To do:
Find the word "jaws" in the data below and copy each line that holds it.

Provided material:

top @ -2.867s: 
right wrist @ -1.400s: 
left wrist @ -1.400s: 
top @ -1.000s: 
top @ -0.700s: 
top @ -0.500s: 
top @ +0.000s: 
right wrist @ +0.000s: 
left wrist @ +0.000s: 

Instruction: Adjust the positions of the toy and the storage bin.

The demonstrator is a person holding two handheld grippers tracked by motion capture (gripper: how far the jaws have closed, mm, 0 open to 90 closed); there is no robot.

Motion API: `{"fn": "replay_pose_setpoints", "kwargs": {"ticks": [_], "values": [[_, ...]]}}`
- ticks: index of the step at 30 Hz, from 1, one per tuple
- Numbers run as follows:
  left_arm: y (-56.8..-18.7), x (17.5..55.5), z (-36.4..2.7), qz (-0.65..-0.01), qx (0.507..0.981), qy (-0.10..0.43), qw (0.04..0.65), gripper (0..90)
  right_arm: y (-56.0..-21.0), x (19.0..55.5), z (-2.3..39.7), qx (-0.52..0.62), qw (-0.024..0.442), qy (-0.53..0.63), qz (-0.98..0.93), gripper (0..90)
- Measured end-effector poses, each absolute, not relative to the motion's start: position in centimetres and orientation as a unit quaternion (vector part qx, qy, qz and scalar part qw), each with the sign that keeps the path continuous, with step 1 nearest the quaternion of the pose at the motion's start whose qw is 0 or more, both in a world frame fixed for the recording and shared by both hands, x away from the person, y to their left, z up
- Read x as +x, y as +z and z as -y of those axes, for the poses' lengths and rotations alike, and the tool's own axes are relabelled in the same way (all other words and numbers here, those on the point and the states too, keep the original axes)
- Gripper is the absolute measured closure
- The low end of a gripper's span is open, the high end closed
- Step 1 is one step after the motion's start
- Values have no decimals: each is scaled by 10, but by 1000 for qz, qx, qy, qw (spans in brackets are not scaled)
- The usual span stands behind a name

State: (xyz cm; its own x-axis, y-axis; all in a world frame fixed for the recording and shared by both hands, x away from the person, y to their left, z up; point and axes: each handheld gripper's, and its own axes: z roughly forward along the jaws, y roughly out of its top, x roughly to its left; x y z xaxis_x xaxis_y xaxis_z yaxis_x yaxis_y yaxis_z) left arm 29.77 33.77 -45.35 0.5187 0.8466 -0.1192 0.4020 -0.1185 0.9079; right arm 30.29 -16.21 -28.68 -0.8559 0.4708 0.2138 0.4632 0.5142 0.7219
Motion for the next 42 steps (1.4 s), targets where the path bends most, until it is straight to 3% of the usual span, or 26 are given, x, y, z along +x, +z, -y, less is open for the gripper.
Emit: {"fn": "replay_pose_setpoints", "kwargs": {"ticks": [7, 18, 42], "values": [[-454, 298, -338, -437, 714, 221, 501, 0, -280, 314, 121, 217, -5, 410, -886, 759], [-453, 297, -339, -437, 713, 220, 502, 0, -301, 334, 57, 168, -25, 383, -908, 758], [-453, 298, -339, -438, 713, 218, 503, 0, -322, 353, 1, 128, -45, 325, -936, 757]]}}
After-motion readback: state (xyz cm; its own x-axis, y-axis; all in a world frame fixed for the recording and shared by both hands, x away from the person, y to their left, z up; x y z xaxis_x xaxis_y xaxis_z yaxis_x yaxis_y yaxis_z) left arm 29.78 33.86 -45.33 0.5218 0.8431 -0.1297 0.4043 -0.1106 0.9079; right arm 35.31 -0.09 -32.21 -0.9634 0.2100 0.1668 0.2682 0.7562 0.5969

Answer to this exercise:
The demonstrator is a person holding two handheld grippers tracked by motion capture (gripper: how far the jaws have closed, mm, 0 open to 90 closed); there is no robot.
State: (xyz cm; its own x-axis, y-axis; all in a world frame fixed for the recording and shared by both hands, x away from the person, y to their left, z up; point and axes: each handheld gripper's, and its own axes: z roughly forward along the jaws, y roughly out of its top, x roughly to its left; x y z xaxis_x xaxis_y xaxis_z yaxis_x yaxis_y yaxis_z) left arm 29.77 33.77 -45.35 0.5187 0.8466 -0.1192 0.4020 -0.1185 0.9079; right arm 30.29 -16.21 -28.68 -0.8559 0.4708 0.2138 0.4632 0.5142 0.7219

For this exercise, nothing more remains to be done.